One of the areas of conversation and exploration that I would like to embark on in the podcast is a frank examination of ways I’ve sought to decolonize my own thinking. As a male cis white straight Christian settler I have a lot of internalized ideas about who I am and how I should expect to navigate this world. These identity markers result in me taking up space that many of my friends who do no share these same markers simply have to struggle in order to occupy. And to be honest, I’ve not earned any of those markers, yet, it is through those markers that I have been able to easily gain the things that I have earned. Privilege opens doors, but it also closes doors for others.

Over the last two decades I have had the opportunity to confront my own internalized privilege through the invaluable friendships of those whose experience has been much harder than my own. These friends have continued to push me out of my own comfort zone as I refuse to overlook the inequity that comes from my own privilege. I listen to their stories and I witness first hand their marginalization and the sheer amount of struggle the have to gain things that I take for granted. Feelings of safety and my confidence that the structures of society will support me in my missteps. Even the fact that I have a voice in almost every room is something many of my friends may never feel. And when I pay attention to their silence, their absence, and their fears, it makes me uncomfortable. I know that is why many folks similar to myself fight tooth and nail to keep the marginalized at bay and to pretend that the world is a fair and equitable place to live. This discomfort is why we white settlers become so tone death as to counter “black lives matter” with “all lives matter.”

There is another option here, one that I see many courageous folks embarking on. The way of embracing discomfort as a gift. A way of laying down our privilege to just be silent in the room where rarely heard voices have bravely spoken up. A way of asking what our discomfort really says about who we are in contrast to who we actually want to be. This alternative option goes by many names, but the one I find most uncomfortable currently is decolonization, mainly because this word counters the lie that I have the right to conquer and subdue this world simply by virtue of being born into a white Canadian Christian family as a straight white man.

Decolonization is not simply saying we are done with our racisms, as if recognizing our inner selves is all that is required. Decolonication is a way of rooting out our internalized racisms and ideologies, laying them bare, and seeking ways of acting and being that counter their influence on ourselves and on the world around us. Decolonization is challenging the language of rights when it rises up in our imaginations. Decolonization is refusing to pretend to be colour blind, refusing to pretend we are not homophobic and sexist, and above all pretending that we are not privileged in our colonized country. Decolonization is above all committing to building something better than the structured society which we created as we rammed our religion down indigenous throats. Decolonization is creating something better than an economy built on slavery and on the economic dependence of those nations we see as less important than our own. Decolonization is refusing to support the status quo because more of the same is simply more of the harm we do to the other, despite anything we might tell ourselves otherwise.

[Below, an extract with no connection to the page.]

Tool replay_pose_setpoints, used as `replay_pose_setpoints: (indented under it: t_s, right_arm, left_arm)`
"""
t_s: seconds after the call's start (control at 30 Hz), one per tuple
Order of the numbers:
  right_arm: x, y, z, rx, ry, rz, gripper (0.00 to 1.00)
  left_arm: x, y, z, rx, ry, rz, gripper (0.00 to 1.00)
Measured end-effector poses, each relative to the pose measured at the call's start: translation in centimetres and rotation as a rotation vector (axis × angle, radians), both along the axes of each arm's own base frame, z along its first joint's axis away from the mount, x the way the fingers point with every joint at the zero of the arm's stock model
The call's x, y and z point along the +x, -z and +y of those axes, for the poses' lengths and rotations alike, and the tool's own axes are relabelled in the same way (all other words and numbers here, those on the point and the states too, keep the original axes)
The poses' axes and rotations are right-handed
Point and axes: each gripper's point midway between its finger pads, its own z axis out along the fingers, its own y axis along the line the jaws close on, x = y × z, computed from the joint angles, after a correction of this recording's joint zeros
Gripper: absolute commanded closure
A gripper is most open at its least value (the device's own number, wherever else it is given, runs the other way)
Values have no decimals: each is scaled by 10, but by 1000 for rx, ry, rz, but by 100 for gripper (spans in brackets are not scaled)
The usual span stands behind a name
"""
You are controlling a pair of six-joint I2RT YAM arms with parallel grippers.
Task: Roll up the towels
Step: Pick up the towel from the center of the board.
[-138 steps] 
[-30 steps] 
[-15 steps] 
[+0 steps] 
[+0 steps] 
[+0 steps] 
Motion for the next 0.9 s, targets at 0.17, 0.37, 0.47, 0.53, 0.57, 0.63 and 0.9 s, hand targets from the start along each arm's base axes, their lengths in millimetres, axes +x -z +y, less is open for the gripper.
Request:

In the podcast I want to make space for those who have taken up this process of entering the discomfort to make their worlds better. I am deliberately not going to ask all my black or queer friends to come speak, as if I’m somehow using my whiteness for their good (white saviorism is a colonial pattern). Not that I wouldn’t enjoy their voices here, but I want to focus on how others who, like me, are confronting their own imaginations. I’m hoping that hearing our experiences of embracing the gift of discomfort will unsettle us so that we can actually hear the stories of others without thinking that simply hearing the experience of those on the underside of history is enough to appease our consciences.

I also want to explore my own decolonization experience as I rethink my life, my faith, and my future. One area that I will tackle early on is my decolonized ideas around the Christian church, if ever they was an institution that needed decolonization it is the one that went hand in hand with the colonization of the world. It is also the religion to which I belong, so that is an uncomfortable complication. I offer my critique as an insider who is convinced that colonization and institution have masked a more radical agenda at the heart of Christianity. An agenda that could actually offer hope for creating a better world than the one we know today.

I would enjoy hearing your thoughts on decolonization? How have you embraced discomfort as a gift in your life? And even what kind of world you imagine we could move toward as we continue this important work of decolonization?